Ilmuwan menyebut jika deforestasi kian merajalela akan ada risiko kebakaran lebih besar tahun ini karena kekeringan ekstrem. Bahkan banyak wilayah Amazon yang mencatat cuaca kering.
- Zodiak Yanuarita
- Rabu, 30 Juni 2021 - 16:44 WIB
WowKeren - Hutan hujan Amazon memainkan peranan penting di bumi, terutama terkait fungsinya sebagai penghasil oksigen terbesar. Namun deforestasi yang terjadi pada hutan Amazon hingga kini masih menjadi perhatian.
Presiden Jair Bolsonaro telah mengeluarkan larangan 120 hari yang luas terhadap kebakaran luar ruang ilegal. Larangan ini dikeluarkan menjelang musim pembakaran tahunan di hutan Amazon. Sehari sebelumnya, Bolsonaro mengerahkan kembali militer dalam upaya untuk menghentikan deforestasi di hutan hujan terbesar di dunia itu.
Deforestasi kian meluas di bawah pimpinan Bolsonaro. Bahkan deforestasi mencapai level tertinggi selama 12 tahun pada 2020 ketika area tujuh kali ukuran London ditebang menurut National Institute for Space Research (INPE). INPE juga mengungkapkan bahwa tahun lalu wilayah itu juga mencatat kebakaran paling banyak sejak 2017.
Bolsonaro sendiri telah banyak dikritik terkait bagaimana upayanya menangani hutan. Pendekatan yang dilakukan oleh presiden sayap kanan tersebut dianggap "eksploitatif" terhadap sumber daya alam dan menghadapi kecaman internasional. Brasil dinilai tidak berbuat cukup untuk menghentikan perusakan Amazon, yang tak hanya menyuplai oksigen bagi makhluk hidup di bumi namun juga sebagai benteng penting bagi perubahan iklim.
Data awal INPE menunjukkan deforestasi meningkat 25 persen lebih banyak selama lima bulan pertama tahun 2021 jika dibandingkan dengan tahun lalu. Modus deforestasi yang umum dilakukan adalah pelaku mula-mula menebang kayu dan kemudian membakar daerah tersebut. Mereka kemudian membukanya untuk penggunaan pertanian di masa mendatang dalam perampasan tanah spekulatif.
Sementara itu, para ilmuwan memperingatkan jika deforestasi kian merajalela akan ada risiko kebakaran lebih besar tahun ini karena kekeringan ekstrem. Bahkan sudah banyak wilayah di Amazon yang mencatat cuaca yang lebih kering daripada tahun lalu.

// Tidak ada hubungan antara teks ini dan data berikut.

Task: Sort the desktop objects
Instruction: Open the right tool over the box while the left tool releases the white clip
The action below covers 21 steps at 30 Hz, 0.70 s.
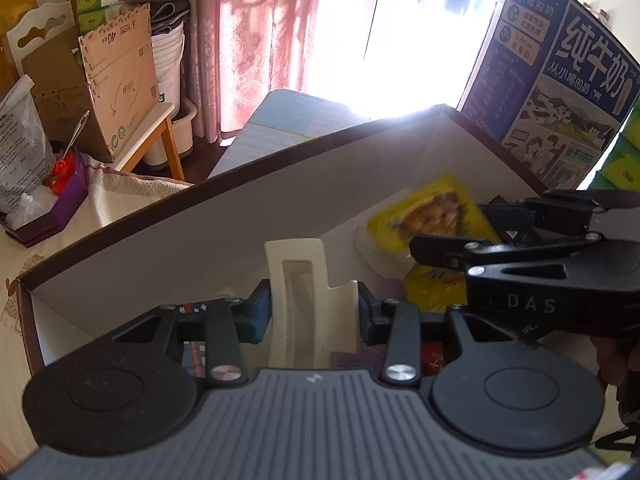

Lembaga Penelitian Lingkungan Amazon (IPAM) memperingatkan bahwa pola cuaca global dapat meningkatkan risiko kebakaran. "Lebih buruk lagi, ini adalah tahun yang terkena dampak La Nina, yang terutama membuatnya kering di Amazon selatan," kata mereka dalam sebuah pernyataan.